• [Your instructions]:
The answer must consist of every line in the data below that holds the word "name".
== Segment start ==
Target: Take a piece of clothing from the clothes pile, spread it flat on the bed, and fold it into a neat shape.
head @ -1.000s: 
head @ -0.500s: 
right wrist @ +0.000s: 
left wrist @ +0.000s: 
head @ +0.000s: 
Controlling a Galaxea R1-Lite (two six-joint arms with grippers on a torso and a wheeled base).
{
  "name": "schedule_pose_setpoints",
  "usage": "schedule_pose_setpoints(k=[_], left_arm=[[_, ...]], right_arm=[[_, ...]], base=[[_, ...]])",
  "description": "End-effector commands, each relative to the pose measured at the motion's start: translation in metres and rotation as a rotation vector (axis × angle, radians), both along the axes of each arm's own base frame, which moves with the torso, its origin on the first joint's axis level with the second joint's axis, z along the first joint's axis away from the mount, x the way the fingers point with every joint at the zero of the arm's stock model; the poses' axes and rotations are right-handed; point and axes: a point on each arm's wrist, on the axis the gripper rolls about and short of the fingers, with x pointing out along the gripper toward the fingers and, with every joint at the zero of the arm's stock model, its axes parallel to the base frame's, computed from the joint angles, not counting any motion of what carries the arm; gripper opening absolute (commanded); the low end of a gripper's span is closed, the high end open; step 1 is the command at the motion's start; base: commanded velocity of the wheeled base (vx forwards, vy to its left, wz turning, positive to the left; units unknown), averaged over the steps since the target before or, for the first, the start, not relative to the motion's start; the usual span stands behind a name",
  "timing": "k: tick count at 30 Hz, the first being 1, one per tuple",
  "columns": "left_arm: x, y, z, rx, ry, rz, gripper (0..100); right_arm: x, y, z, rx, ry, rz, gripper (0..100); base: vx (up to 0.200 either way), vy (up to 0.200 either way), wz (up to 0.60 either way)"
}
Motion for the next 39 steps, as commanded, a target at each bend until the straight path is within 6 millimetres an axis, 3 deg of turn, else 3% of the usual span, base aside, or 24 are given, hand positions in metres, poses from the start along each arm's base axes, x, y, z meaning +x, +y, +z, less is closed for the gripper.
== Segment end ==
• [Exercise answer]:
  "name": "schedule_pose_setpoints",
  "description": "End-effector commands, each relative to the pose measured at the motion's start: translation in metres and rotation as a rotation vector (axis × angle, radians), both along the axes of each arm's own base frame, which moves with the torso, its origin on the first joint's axis level with the second joint's axis, z along the first joint's axis away from the mount, x the way the fingers point with every joint at the zero of the arm's stock model; the poses' axes and rotations are right-handed; point and axes: a point on each arm's wrist, on the axis the gripper rolls about and short of the fingers, with x pointing out along the gripper toward the fingers and, with every joint at the zero of the arm's stock model, its axes parallel to the base frame's, computed from the joint angles, not counting any motion of what carries the arm; gripper opening absolute (commanded); the low end of a gripper's span is closed, the high end open; step 1 is the command at the motion's start; base: commanded velocity of the wheeled base (vx forwards, vy to its left, wz turning, positive to the left; units unknown), averaged over the steps since the target before or, for the first, the start, not relative to the motion's start; the usual span stands behind a name",

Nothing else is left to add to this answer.